00:00
21° | Nublado

O consumo do afeto nas relações
Uma reflexão sobre a constante ameaça do novo e a promessa de que há sempre algo melhor nos esperando

Foto: Reprodução

Publicado em 19/06/2020

Em nossa atual sociedade, aquela em que estamos desenvolvendo o gosto pelo consumo desenfreado, existem alguns novos elementos fundamentais que fazem parte dos nossos dias: a vaidade – no sentido de ser reconhecido pelo outro, e a novidade. De forma automática, encaminhamos o que denominamos obsoleto para sua imediata substituição, e fazemos assim com tudo, desde objetos que podemos comprar com apenas um clique no computador, bem como com os nossos afetos.

A vida afetiva é constantemente ameaçada pelo novo e pela promessa de que há algo sempre melhor nos esperando. Há algo lá fora que pode nos dar mais prazer, nos fazer pensar que somos mais bonitos, mais novos, mais interessantes e acrescentar o inesperado de forma instantânea, nos gratificando imediatamente. Nossas relações perdem a importância na medida em que temos ao nosso dispor muitas alternativas. Na verdade, sempre as tivemos. O que muda agora?

Chegamos no momento de nossa cultura em que o que prevalece é a qualidade de nossas experiências – e pagamos preços altos por isso. Se por qualquer motivo nos sentimos desmotivamos ou enfadados, isso já é o suficiente para nos voltarmos em busca do novo, aquilo que faria com que sentíssemos paixão, desejo e que nos valorizasse, já que como o novo ainda não reconhece os meus defeitos, o envaidecimento é garantido.

Quando troco de relacionamento como troco de roupa, o sentimento de ser mais interessante se sobressai, e me dá a falsa impressão de que tudo se renovou. Mas o ciclo é repetitivo e cruel, e com o passar dos dias as máscaras caem, e novamente me encontro no mesmo ponto. Como a intimidade, cumplicidade e amizade são questões sólidas em um relacionamento longo, muitas vezes as pessoas não se deixam chegar na construção destes pilares, pois temem a intimidade, considerando que ela pode revelar esferas enfraquecidas da sua personalidade.

A dualidade das relações passa por várias questões da experiência humana e nos faz querer coisas de uma forma que não seria possível vivenciá-la. Queremos um relacionamento, mas ao mesmo tempo queremos liberdade; queremos novidade a todos os momentos, mas nos chateamos com a rotina; queremos muito nos relacionar, mas não queremos nos disponibilizar para tudo que está incluso em um relacionamento: estarmos preparados para enfrentar dificuldades e desgostos, como também colhermos os frutos de uma relação duradoura e amorosa.

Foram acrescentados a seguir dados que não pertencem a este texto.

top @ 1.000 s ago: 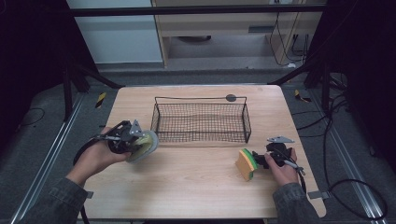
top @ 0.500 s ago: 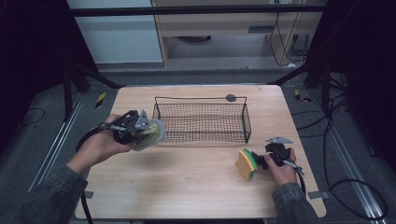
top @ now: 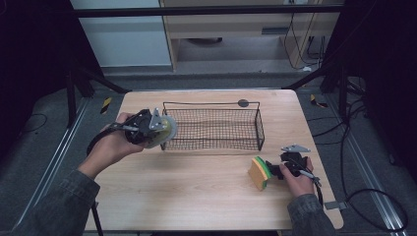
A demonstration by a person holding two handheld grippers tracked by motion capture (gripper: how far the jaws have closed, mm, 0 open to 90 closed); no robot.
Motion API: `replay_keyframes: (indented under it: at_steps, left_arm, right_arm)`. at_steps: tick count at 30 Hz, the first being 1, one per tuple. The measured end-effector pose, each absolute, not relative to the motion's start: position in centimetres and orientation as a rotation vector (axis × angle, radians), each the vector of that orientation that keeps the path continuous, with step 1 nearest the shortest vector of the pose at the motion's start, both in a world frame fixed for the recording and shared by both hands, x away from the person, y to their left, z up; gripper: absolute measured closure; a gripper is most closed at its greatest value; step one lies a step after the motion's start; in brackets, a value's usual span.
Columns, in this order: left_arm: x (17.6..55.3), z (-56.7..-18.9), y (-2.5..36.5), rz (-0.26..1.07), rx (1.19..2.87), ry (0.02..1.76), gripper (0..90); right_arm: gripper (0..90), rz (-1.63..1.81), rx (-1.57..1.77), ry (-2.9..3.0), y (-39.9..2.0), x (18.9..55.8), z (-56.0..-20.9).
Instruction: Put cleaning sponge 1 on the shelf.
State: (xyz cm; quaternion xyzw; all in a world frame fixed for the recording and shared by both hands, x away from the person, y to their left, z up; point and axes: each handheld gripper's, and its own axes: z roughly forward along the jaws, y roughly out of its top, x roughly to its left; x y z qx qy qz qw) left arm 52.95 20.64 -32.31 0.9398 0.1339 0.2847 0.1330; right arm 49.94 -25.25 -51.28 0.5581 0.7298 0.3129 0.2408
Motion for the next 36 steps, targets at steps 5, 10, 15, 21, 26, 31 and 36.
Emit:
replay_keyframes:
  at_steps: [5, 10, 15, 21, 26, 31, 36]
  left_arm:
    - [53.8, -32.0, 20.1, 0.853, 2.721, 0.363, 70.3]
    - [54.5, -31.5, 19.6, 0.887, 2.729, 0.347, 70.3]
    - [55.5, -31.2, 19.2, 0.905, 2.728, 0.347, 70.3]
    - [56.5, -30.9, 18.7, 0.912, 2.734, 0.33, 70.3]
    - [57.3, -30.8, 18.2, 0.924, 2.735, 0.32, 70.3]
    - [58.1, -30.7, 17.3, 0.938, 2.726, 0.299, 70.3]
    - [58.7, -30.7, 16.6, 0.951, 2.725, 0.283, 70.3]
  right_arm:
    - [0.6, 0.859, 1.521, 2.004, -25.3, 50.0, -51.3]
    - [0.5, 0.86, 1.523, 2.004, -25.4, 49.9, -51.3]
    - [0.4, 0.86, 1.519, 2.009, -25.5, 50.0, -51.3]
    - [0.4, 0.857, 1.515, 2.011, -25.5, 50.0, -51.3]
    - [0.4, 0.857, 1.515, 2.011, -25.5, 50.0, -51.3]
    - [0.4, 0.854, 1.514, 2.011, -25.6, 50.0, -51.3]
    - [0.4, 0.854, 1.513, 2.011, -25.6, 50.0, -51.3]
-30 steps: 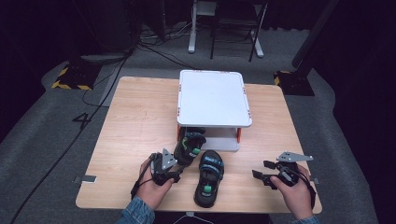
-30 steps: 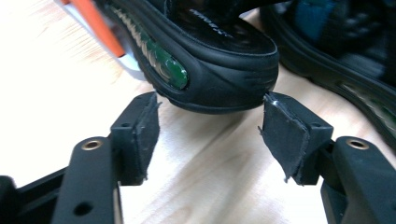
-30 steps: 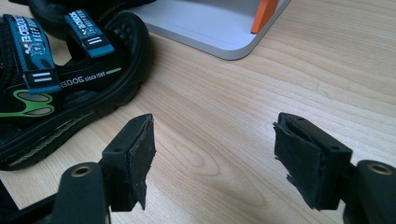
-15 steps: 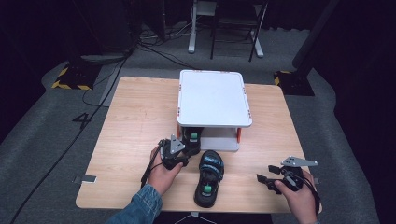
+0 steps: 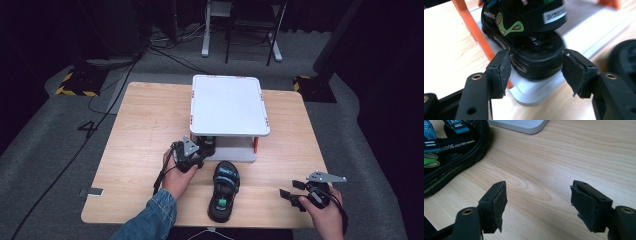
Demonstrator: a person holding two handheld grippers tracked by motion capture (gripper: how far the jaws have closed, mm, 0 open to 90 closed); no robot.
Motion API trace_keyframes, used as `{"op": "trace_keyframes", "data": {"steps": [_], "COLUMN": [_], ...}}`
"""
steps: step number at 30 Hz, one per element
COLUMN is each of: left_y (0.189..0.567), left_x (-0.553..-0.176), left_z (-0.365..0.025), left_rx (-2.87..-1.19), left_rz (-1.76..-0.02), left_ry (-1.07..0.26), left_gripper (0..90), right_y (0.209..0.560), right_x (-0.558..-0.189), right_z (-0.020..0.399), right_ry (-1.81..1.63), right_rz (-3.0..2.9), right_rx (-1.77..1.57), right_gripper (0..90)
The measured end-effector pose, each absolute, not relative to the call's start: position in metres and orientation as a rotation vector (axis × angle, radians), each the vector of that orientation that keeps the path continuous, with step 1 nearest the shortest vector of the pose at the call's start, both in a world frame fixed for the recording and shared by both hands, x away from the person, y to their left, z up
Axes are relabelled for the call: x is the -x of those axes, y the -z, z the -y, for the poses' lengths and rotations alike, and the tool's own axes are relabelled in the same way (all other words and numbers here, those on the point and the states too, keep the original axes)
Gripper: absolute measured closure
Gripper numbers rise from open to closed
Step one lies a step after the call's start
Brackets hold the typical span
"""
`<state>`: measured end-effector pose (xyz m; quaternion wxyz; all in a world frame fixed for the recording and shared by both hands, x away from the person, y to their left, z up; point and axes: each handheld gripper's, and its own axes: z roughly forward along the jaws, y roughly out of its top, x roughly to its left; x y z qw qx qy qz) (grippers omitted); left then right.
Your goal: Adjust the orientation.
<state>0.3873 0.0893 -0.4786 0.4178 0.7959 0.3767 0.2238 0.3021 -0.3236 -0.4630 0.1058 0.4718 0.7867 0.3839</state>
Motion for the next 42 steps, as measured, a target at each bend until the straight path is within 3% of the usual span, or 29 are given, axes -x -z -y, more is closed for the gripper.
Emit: {"op": "trace_keyframes", "data": {"steps": [5, 10, 13, 17, 32, 40, 42], "left_y": [0.479, 0.491, 0.492, 0.492, 0.494, 0.482, 0.477], "left_x": [-0.371, -0.385, -0.393, -0.402, -0.417, -0.407, -0.403], "left_z": [-0.077, -0.077, -0.082, -0.088, -0.059, -0.069, -0.073], "left_rx": [-2.1, -2.059, -2.031, -2.016, -2.029, -1.974, -2.003], "left_rz": [-0.828, -0.872, -0.917, -0.95, -0.815, -0.841, -0.85], "left_ry": [-0.44, -0.465, -0.454, -0.573, -0.492, -0.492, -0.438], "left_gripper": [53.9, 51.9, 59.2, 51.4, 43.3, 39.5, 38.2], "right_y": [0.461, 0.463, 0.463, 0.465, 0.469, 0.466, 0.464], "right_x": [-0.307, -0.308, -0.307, -0.305, -0.297, -0.298, -0.299], "right_z": [0.315, 0.311, 0.313, 0.317, 0.323, 0.322, 0.32], "right_ry": [-1.143, -1.136, -1.135, -1.124, -1.103, -1.116, -1.12], "right_rz": [-2.337, -2.354, -2.345, -2.339, -2.322, -2.321, -2.327], "right_rx": [-1.354, -1.346, -1.358, -1.372, -1.406, -1.39, -1.378], "right_gripper": [29.5, 29.5, 29.5, 29.4, 29.4, 29.4, 29.4]}}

Queremos ser felizes de forma constante, mas esquecemos que a felicidade nada mais é do que uma coletânea de momentos. 

Estamos vivendo em um tempo que nos deixou afetivamente mal educados, onde cuidar do estabelecimento de um vínculo passa a ser uma tarefa hercúlea e sem prioridade. Os laços desfazem-se facilmente com qualquer obstáculo, as brigas já viram motivos para pensar em separar e estamos sempre de olho no que tem lá fora, como o que aquilo que estamos avistando fosse a solução de nossos problemas e nossas dores.

Não sabendo administrar sentimentos, muitas relações mantêm-se rasas, e nosso egocentrismo ganha cada vez mais espaço. Mal percebemos que o individualismo que vivemos tão avidamente não é funcional, e que para crescermos e nos desenvolvermos será necessário assumir que precisamos estabelecer vínculos fortalecidos e duradouros com outras pessoas.